* Work required
Look through the records below for lines containing the string "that", and report how many there are, nothing else.

[Stored dataset items]

※

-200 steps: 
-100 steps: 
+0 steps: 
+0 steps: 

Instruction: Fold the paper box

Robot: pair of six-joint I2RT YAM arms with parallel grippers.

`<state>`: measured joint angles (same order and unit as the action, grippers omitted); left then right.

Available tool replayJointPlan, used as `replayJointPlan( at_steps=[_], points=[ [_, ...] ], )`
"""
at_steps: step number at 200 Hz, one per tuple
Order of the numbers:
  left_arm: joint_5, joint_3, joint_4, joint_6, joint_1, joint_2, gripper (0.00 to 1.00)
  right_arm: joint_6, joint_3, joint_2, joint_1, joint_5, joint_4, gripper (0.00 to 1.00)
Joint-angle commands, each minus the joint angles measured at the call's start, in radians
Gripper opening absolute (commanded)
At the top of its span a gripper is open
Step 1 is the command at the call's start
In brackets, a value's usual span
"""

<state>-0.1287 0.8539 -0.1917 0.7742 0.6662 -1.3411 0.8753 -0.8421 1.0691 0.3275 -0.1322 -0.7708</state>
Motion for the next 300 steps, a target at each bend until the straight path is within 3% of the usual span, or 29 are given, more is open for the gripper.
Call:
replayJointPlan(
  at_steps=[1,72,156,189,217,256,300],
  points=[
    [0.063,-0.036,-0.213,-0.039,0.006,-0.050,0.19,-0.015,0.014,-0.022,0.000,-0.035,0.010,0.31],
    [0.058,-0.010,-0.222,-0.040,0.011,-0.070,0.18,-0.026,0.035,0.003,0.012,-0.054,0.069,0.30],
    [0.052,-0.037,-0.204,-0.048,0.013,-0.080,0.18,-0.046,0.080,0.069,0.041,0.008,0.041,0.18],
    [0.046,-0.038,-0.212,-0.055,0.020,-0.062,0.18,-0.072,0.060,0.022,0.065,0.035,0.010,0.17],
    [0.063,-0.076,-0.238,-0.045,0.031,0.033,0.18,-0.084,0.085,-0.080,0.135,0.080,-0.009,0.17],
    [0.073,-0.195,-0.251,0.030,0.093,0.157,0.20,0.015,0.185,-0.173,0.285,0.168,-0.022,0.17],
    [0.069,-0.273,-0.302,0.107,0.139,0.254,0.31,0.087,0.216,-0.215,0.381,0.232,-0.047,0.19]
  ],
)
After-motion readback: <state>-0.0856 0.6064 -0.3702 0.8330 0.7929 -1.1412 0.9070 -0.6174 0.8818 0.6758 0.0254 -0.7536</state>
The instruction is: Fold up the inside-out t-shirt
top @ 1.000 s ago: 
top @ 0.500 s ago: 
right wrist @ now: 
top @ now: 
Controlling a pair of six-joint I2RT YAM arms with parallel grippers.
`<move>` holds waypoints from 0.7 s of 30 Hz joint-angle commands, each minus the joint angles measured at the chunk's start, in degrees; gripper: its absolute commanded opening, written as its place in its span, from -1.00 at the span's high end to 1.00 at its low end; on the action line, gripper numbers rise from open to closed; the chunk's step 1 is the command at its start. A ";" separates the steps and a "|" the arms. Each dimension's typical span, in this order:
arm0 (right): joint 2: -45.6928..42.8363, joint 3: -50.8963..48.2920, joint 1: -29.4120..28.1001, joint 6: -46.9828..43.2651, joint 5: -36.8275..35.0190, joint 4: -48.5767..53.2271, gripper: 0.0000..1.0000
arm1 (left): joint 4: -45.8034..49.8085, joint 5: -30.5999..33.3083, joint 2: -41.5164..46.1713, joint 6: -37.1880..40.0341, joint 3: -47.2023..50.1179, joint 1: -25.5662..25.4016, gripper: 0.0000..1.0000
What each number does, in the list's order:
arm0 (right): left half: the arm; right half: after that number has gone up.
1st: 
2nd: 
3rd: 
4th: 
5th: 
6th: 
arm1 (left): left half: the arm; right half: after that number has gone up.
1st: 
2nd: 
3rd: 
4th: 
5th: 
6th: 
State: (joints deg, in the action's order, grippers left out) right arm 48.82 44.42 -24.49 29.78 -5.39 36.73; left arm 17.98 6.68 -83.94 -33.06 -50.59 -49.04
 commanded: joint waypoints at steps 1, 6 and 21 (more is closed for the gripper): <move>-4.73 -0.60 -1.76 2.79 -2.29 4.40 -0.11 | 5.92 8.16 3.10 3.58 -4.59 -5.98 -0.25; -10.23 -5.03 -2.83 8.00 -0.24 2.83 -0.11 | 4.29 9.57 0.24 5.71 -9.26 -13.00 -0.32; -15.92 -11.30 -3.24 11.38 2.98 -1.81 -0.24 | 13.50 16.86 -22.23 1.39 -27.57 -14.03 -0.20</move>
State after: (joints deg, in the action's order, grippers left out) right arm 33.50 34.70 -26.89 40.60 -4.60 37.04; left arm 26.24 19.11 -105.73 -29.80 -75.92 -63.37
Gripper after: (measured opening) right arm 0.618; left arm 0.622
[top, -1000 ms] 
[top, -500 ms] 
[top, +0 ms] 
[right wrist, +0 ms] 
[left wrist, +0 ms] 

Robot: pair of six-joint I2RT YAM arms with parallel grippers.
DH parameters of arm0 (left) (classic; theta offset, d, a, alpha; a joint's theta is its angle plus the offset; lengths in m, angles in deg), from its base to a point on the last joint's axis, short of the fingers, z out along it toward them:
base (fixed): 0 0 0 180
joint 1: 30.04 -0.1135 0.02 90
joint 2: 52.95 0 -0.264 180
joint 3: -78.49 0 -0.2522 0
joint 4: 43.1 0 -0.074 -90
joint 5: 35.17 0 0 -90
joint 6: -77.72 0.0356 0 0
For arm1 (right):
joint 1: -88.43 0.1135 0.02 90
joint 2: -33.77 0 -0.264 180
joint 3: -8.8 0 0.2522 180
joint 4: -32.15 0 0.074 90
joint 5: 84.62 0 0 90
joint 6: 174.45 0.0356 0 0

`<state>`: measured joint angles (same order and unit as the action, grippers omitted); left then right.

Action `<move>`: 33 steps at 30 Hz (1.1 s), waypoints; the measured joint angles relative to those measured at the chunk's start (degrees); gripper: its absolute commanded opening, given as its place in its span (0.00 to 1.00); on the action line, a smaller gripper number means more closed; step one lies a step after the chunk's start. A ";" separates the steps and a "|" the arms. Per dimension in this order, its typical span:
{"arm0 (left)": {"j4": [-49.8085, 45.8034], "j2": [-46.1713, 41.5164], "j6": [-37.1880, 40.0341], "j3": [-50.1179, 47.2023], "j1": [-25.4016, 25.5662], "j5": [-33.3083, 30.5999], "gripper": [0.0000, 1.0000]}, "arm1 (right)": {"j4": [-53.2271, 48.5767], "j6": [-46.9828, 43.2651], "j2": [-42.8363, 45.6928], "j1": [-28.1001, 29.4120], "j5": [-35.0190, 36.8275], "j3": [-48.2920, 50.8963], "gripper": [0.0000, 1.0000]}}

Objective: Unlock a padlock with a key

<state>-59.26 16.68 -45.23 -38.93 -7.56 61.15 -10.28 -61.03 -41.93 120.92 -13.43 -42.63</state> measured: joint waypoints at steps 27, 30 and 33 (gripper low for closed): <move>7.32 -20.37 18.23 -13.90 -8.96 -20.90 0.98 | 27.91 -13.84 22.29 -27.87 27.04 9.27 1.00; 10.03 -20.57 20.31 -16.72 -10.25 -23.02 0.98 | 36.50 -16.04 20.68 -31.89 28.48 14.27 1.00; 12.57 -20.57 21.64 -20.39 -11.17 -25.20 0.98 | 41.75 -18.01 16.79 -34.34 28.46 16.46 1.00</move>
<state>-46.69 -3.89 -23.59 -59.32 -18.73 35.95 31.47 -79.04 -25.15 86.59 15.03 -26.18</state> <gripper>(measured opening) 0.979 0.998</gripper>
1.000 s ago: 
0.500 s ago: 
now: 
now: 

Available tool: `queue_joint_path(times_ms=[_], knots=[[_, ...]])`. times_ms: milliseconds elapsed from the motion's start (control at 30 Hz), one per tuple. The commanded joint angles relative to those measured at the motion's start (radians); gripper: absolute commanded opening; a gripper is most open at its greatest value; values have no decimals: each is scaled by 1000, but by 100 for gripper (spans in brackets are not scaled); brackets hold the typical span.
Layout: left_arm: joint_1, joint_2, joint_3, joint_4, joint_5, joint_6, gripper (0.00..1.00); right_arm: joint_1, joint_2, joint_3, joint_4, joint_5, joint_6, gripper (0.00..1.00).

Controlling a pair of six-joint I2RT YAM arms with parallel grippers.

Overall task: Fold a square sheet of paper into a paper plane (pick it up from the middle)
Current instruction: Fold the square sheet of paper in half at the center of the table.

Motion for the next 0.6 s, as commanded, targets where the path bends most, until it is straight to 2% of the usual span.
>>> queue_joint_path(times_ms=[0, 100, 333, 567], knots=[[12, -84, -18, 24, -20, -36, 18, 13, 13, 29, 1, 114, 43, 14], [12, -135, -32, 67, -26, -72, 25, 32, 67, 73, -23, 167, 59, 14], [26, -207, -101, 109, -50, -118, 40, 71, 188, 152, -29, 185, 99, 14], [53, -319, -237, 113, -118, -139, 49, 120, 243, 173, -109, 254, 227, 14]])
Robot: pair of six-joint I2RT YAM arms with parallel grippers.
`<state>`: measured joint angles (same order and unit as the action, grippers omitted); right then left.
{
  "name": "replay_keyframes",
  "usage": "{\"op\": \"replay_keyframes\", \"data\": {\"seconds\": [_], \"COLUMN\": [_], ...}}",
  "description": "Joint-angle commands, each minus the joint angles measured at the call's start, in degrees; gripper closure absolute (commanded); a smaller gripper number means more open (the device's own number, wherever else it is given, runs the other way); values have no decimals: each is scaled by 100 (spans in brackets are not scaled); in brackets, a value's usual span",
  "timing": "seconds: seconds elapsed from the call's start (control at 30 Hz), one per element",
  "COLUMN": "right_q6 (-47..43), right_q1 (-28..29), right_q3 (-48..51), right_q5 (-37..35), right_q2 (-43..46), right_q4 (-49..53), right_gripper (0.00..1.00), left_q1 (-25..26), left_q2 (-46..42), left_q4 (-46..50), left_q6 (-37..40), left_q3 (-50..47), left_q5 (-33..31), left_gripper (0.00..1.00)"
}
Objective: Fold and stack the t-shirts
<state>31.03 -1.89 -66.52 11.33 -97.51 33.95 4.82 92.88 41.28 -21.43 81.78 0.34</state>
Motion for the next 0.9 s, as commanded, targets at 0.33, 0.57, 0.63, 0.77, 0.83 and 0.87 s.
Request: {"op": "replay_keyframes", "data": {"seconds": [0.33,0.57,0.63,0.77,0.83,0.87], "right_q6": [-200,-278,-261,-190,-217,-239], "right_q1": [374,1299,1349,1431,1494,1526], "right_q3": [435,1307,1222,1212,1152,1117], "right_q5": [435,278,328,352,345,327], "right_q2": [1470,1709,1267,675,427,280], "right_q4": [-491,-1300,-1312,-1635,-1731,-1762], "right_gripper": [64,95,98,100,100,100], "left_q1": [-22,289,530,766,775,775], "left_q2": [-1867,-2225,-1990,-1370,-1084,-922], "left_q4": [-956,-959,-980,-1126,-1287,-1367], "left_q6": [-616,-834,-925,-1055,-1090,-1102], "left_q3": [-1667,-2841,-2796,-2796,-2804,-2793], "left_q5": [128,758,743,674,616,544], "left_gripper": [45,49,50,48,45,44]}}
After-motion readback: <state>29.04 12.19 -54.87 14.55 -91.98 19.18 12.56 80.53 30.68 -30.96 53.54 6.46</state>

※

* Solution to this task
2